The inserter coupling shaft 2600 can be further configured to operatively connect to an implant, such as a staple. In particular, the coupling shaft 2600 can be configured to operatively couple to the staple at a handling coupling at the staple. For example, the coupling shaft 2600 can have the distal end portion 1103 which can include the implant coupling member 1107 (e.g., including threading complementary to threading at a handling coupling of a staple or other type of mechanical connection). The coupling member 1107 at the distal end portion 1103 of the coupling shaft 2600 can be configured to operatively connect to a complementary coupling member at the handling coupling of the staple. In this way, an inserter embodiment can include the coupling shaft 2600 connected to an implant, such as a first side of a staple.

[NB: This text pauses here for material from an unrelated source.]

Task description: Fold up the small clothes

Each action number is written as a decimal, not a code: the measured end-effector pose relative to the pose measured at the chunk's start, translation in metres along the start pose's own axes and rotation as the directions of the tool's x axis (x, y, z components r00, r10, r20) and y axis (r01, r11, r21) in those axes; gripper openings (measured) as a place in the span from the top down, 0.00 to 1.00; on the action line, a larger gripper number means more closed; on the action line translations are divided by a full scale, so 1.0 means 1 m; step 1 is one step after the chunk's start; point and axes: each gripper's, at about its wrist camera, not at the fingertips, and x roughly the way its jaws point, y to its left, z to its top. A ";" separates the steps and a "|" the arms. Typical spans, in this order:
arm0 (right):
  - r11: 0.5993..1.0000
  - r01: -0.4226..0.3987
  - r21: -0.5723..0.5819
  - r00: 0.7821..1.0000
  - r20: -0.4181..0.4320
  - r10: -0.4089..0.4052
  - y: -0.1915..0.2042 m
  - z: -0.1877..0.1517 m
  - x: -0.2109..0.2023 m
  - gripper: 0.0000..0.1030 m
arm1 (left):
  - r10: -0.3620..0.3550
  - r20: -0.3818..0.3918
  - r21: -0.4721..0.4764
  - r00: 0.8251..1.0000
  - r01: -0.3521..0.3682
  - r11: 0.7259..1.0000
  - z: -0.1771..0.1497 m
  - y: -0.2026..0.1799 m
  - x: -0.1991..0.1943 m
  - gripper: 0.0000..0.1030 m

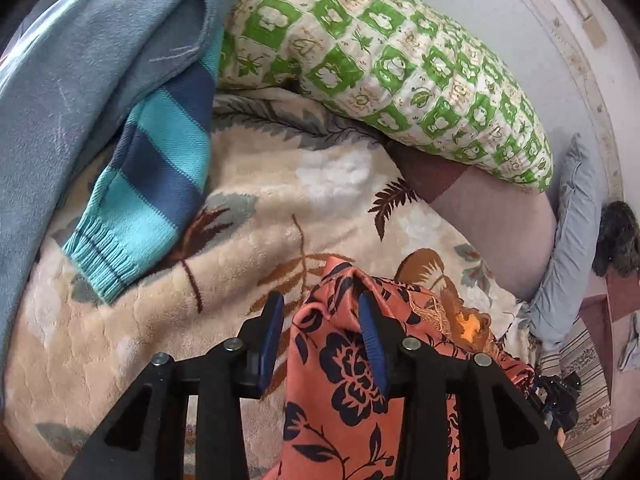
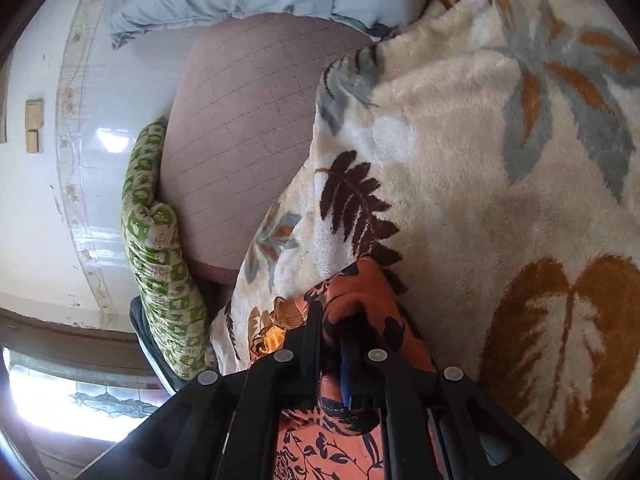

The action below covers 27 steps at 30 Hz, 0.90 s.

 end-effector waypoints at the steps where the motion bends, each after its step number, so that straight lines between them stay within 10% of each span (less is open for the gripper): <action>1: 0.999 -0.045 -0.003 0.999 0.008 0.045 -0.003 -0.001 -0.005 0.91 | -0.004 0.039 -0.011 0.999 0.005 1.000 -0.009 0.007 -0.014 0.62; 5: 0.992 -0.123 -0.040 0.989 0.076 0.126 -0.002 -0.012 -0.041 0.79 | -0.026 0.157 0.050 0.987 0.018 0.999 -0.067 0.008 -0.066 0.44; 8: 0.990 -0.118 -0.081 0.978 0.164 0.130 0.012 -0.028 -0.074 0.11 | -0.084 0.190 0.075 0.978 0.071 0.995 -0.109 0.004 -0.080 0.43; 11: 0.983 -0.075 -0.168 0.984 0.146 0.100 0.035 -0.051 -0.083 0.11 | -0.074 0.141 0.106 0.987 0.060 0.993 -0.126 -0.002 -0.060 0.43; 15: 0.908 0.205 -0.364 0.977 0.029 -0.209 0.071 -0.094 -0.037 0.24 | -0.044 0.067 0.057 0.997 0.040 0.998 -0.131 0.006 -0.040 0.43; 19: 0.752 0.393 -0.529 0.874 -0.040 -0.484 0.090 -0.130 0.045 0.47 | -0.001 -0.006 0.024 1.000 0.001 1.000 -0.135 0.018 -0.030 0.43; 24: 0.453 0.564 -0.691 0.727 0.155 -0.669 0.133 -0.123 0.136 0.53 | -0.001 -0.065 0.020 0.998 0.002 1.000 -0.132 0.021 -0.021 0.43; 27: 0.593 0.553 -0.586 0.806 0.194 -0.560 0.164 -0.088 0.135 0.53 | -0.004 -0.088 0.038 0.996 0.007 0.999 -0.132 0.023 -0.020 0.43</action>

When operatively connected to the staple, the coupling shaft 2600 can be configured to couple to a handling coupling receptacle at the staple at a location between the top surface of the staple and the bottom surface of the staple. For example, the coupling shaft 2600 can operatively couple to a respective handling coupling at a staple from the top surface of the staple and in a direction moving toward the bottom surface of the staple but without the coupling shaft 2600 extending out from the bottom surface of the staple. To help facilitate this coupling, as one such example, the coupling member 1107 at the coupling shaft 2600 can extend within the respective handling coupling receptacle at the staple such that a distal end of the coupling member 1107 at the coupling shaft 2600 is contained within the staple's body (e.g., within the respective handling coupling receptacle at the staple). As such, the coupling member 1107 can extend out from the distal end portion 1103 of the coupling shaft 2600 a distance 2604 that is equal to or less than a depth of the respective handling coupling receptacle at the staple. This can help to facilitate a generally flush contact interface between the bottom surface of the staple and the surface of one or more bones.

To help facilitate this type of generally flush contact interface with the staple or other implant, the coupling shaft 2600 can include a collet 2602 at the distal end portion 1103. The collet 2602 can be attached to the distal end portion 1103 of the coupling shaft 2600 and over a portion (e.g., some but not all) of the coupling member 1107. For instance, where the coupling member 1107 is threaded, the collet 2602 can include complementary threading that is configured to attach to the coupling member 1107. Once the collect 2602 is attached (e.g., threaded) to the coupling member 1107 at a position on the distal end portion 1103 of the coupling shaft 2600 to define the distance 2604 at which the coupling member 1107 extends out from the collet 2602, the collet 2602 can be further attached (e.g., welded, tightened, etc.) to the distal end portion 1103 of the coupling shaft 2600 at that position.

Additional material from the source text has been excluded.